Provide nothing except how many lines of the data contain the word "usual".
__________
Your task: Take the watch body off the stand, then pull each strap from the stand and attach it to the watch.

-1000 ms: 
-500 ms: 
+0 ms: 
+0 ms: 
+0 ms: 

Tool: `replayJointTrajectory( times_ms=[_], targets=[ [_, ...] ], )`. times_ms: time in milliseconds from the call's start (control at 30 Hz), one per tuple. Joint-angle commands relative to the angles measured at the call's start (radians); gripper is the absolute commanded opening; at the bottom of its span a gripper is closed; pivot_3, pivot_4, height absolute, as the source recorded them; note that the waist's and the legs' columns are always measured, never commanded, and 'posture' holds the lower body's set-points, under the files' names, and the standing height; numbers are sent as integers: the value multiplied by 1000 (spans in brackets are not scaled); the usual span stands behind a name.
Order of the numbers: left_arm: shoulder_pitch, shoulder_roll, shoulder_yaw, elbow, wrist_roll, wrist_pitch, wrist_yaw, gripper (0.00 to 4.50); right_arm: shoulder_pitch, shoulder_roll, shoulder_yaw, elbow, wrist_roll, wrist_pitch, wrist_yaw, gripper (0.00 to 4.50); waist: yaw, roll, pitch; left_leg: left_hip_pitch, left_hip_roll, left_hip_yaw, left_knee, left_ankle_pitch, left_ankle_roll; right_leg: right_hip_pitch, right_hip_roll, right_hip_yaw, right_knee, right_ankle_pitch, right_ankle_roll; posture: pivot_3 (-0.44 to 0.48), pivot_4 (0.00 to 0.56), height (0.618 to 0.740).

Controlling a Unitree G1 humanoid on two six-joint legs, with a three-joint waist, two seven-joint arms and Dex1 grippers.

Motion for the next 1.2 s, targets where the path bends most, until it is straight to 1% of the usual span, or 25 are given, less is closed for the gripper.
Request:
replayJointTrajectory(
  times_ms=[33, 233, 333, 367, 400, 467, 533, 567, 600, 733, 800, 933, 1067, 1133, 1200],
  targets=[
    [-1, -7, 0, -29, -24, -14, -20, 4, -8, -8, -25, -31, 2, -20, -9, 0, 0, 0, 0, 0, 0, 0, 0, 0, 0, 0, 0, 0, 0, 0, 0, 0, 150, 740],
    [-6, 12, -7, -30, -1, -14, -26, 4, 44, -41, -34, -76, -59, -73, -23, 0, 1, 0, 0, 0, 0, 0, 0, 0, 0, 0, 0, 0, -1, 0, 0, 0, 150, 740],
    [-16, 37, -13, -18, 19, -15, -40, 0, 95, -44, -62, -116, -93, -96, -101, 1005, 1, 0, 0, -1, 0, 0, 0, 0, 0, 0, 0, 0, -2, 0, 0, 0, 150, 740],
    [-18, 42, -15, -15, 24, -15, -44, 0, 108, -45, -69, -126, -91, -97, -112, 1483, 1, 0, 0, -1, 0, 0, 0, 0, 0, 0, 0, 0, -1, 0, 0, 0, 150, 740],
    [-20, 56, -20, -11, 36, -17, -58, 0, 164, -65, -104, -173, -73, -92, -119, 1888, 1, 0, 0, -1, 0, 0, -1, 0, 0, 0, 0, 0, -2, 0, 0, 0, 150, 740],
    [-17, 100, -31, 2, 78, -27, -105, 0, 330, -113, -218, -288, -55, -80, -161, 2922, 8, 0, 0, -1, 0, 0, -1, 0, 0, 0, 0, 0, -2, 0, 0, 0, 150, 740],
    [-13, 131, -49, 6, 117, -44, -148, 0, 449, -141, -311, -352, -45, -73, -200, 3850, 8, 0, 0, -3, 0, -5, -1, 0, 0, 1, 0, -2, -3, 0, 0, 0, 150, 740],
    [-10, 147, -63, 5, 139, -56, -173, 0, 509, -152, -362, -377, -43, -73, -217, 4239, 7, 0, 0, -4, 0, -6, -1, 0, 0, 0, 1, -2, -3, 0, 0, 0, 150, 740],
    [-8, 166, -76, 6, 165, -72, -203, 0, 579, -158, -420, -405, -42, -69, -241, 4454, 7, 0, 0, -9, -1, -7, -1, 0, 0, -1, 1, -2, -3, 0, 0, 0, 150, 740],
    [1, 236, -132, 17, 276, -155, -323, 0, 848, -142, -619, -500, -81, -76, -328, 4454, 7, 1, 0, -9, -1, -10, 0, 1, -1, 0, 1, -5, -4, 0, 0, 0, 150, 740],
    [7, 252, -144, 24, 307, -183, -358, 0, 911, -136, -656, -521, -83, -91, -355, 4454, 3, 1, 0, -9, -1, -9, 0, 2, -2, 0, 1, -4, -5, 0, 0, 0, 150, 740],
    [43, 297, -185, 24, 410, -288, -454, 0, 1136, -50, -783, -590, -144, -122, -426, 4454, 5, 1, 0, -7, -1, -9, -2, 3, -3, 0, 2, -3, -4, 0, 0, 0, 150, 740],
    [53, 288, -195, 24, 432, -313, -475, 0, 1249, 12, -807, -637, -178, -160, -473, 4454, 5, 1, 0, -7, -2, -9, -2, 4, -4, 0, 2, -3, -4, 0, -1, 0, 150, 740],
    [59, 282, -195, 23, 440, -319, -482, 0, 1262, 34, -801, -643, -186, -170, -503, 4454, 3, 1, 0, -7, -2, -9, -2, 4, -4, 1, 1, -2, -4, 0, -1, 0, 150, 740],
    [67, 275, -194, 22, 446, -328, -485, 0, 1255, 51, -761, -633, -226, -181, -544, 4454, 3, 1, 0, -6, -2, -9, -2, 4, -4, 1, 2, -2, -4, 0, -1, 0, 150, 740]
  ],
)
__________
Response to this exercise -> 2